King Kong, 1933. Directed by Merian C. Cooper and Ernest B. Schoedsack. Stiftung Deutsche Kinemathek, Berlin, Germany. Photo credit: bpk Bildagentur/Art Resource, NY.
The Fallout from Our Folly
The first Frankenstein movie begins with a prologue, “a friendly word of warning: We are about to unfold the story of Frankenstein, a man of science who sought to create a man after his own image without reckoning upon God.” 17 In Mary Shelley’s novel, the monster says to his maker, “I am thy creature: I ought to be thy Adam, but I am rather the fallen angel.” 18 God’s bond to Adam and Eve within the garden was cut short by sin and rebellion. They are cast out of Eden, consigned to labor and granted tools as a consolation. In Noah’s ark, we use tools to preserve biodiversity, in Nimrod’s Tower at Babel, we seek to make a name for ourselves.

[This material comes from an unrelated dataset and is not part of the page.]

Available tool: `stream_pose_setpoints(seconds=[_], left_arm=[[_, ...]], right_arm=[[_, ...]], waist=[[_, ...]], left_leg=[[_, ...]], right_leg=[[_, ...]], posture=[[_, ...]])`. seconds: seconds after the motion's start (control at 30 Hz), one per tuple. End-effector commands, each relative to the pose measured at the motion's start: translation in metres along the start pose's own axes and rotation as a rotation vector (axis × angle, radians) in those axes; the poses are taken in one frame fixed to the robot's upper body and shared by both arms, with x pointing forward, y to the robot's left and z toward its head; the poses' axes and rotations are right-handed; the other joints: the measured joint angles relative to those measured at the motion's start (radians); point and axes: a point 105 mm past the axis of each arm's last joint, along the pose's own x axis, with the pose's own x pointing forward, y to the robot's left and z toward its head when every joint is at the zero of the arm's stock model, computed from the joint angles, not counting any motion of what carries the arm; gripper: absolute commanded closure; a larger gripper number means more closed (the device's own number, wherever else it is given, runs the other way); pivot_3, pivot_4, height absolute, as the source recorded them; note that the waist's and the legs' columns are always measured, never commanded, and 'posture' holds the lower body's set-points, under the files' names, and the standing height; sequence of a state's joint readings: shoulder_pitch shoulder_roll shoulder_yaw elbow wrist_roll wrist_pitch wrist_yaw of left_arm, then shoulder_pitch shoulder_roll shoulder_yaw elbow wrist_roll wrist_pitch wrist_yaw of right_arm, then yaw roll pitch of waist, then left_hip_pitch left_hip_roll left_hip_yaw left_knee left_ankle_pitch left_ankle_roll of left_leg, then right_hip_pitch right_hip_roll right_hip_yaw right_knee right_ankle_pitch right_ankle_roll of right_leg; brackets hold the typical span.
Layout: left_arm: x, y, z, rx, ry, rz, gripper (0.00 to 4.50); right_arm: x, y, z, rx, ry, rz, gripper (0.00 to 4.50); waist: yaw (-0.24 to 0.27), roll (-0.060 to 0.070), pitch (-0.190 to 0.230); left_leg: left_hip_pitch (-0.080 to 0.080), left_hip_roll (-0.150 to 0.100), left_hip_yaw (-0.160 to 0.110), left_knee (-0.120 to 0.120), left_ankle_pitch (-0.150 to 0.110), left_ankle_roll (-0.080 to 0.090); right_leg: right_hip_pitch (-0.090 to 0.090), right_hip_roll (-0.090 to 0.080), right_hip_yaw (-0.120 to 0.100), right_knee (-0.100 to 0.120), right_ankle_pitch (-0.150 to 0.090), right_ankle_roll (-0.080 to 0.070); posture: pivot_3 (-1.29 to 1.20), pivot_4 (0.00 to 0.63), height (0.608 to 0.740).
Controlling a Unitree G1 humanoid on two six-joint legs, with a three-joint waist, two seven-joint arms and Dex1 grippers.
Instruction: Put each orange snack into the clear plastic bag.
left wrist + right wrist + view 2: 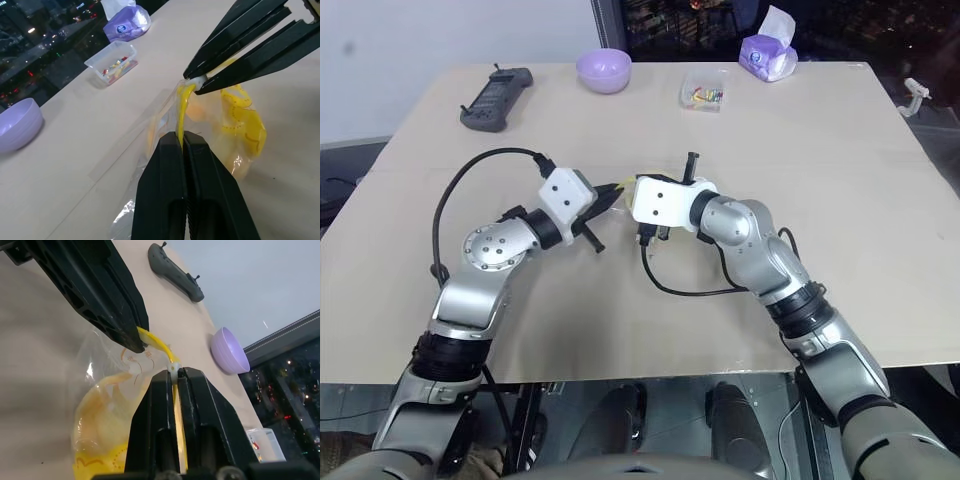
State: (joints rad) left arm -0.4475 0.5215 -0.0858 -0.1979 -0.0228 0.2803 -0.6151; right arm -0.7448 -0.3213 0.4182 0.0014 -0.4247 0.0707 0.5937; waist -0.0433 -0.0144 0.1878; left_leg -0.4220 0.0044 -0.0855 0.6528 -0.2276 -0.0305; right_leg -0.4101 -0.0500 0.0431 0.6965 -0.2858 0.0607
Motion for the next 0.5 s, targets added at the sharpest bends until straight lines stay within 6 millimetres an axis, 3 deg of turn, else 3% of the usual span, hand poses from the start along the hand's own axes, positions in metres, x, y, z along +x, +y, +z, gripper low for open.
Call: stream_pose_setpoints(seconds=[0.03,0.17,0.5], left_arm=[[-0.007,0.010,0.008,0.031,-0.035,0.030,4.50],[-0.013,0.015,0.004,0.034,-0.028,0.047,4.50],[-0.018,0.019,-0.001,0.025,-0.010,0.070,4.50]], right_arm=[[-0.003,-0.017,0.002,-0.020,-0.009,-0.055,4.44],[-0.008,-0.019,-0.023,-0.016,0.073,-0.040,4.44],[-0.021,-0.024,-0.061,-0.018,0.180,-0.027,4.44]], waist=[[0.000,0.000,0.000],[0.000,0.000,0.000],[-0.001,0.000,0.000]], left_leg=[[0.000,0.000,0.000,0.000,0.000,0.000],[0.000,0.000,0.000,0.000,0.000,0.000],[0.000,0.000,0.000,0.000,0.000,0.000]], right_leg=[[0.000,0.000,0.000,0.000,0.000,0.000],[0.000,0.000,0.000,0.000,0.000,0.000],[0.000,0.000,0.000,0.000,0.000,0.000]], posture=[[0.00,0.150,0.740],[0.00,0.150,0.740],[0.00,0.150,0.740]])
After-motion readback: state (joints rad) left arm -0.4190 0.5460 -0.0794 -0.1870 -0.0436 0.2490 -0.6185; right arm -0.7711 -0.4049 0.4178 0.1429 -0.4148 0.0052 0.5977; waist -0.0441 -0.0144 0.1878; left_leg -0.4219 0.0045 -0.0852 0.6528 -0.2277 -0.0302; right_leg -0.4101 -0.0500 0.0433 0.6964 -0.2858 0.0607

Philosopher Albert Borgmann defines technology as the systematic process of trying to get everything under control. 19 From massive projects like paving a road to building a dam, through smaller acts of cleaning our house or coordinating our calendars, we are forever attempting to control our environment. In the movies, our efforts to build machines or alter nature for our own glory go badly. Presumption precedes chaos. The doctor can’t control his creation in Frankenstein (1931). The sorcerer’s apprentice, Mickey Mouse, is swamped by the mop and buckets in Fantasia (1940). Science fiction monsters from Godzilla to The Terminator chronicle the fallout from our folly.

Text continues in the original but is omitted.